Exactly retype the lines from the top of the data through the line containing "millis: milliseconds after", leaving out every picture.

START SUPPLIED DATA

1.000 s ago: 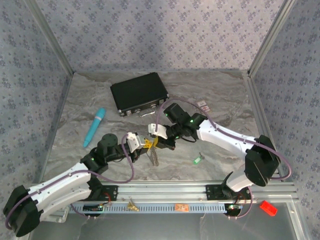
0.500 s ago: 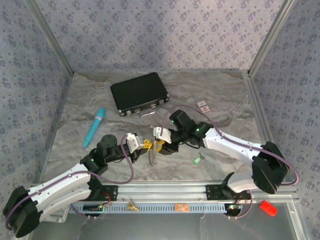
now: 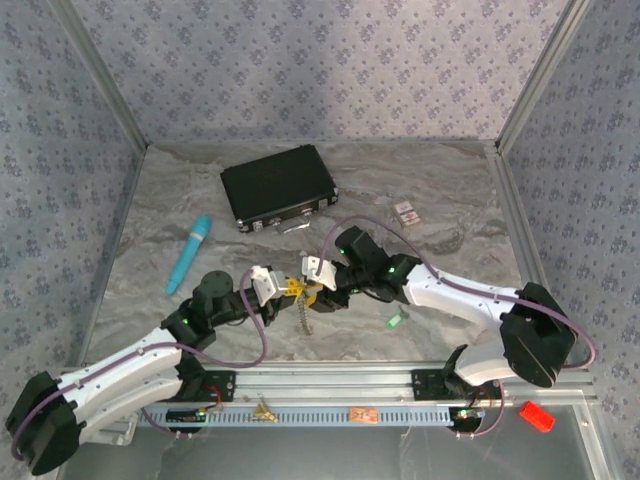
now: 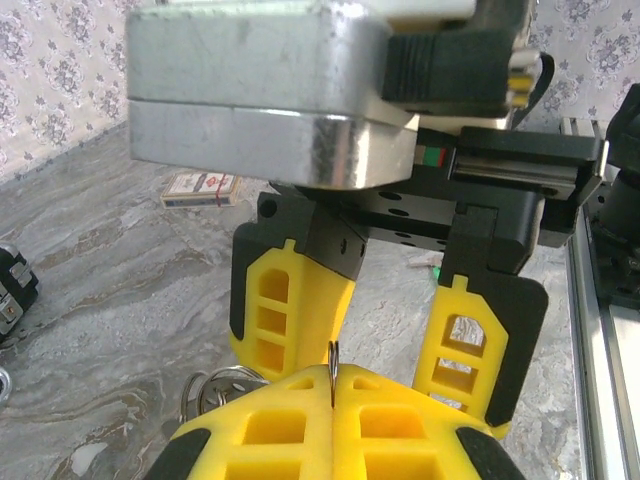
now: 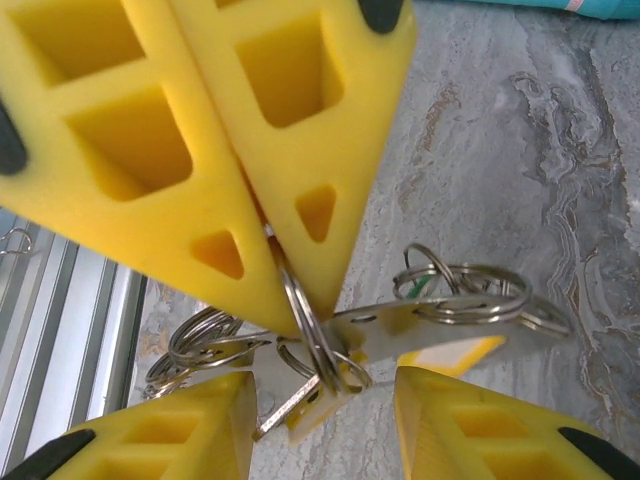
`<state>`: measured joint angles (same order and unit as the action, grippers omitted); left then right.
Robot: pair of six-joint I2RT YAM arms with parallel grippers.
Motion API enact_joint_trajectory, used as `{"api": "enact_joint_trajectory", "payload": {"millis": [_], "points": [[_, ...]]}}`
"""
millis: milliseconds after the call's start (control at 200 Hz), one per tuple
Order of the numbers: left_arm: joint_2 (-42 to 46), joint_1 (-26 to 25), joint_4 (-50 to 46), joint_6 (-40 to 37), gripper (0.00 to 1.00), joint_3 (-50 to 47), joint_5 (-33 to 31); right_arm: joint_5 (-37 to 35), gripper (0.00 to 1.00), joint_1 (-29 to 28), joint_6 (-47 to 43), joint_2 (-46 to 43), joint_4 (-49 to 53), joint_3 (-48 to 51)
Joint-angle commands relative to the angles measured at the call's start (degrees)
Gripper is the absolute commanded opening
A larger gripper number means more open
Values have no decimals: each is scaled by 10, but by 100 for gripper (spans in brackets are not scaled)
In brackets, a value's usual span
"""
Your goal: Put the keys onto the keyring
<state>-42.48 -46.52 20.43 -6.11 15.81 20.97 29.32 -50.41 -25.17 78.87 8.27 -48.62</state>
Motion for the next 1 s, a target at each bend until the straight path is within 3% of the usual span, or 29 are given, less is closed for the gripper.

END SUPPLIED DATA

■ **EXERCISE OUTPUT**:
1.000 s ago: 
0.500 s ago: 
now: 
now: 
now: 
`<state>`: measured joint angles (same order and unit as the action, grippers omitted); left then right.
Robot: pair of six-joint I2RT YAM arms with parallel grippers.
Motion API enact_joint_trajectory, used as `{"api": "enact_joint_trajectory", "payload": {"millis": [_], "points": [[_, ...]]}}`
"""
millis: milliseconds after the call's start (control at 200 Hz), one per tuple

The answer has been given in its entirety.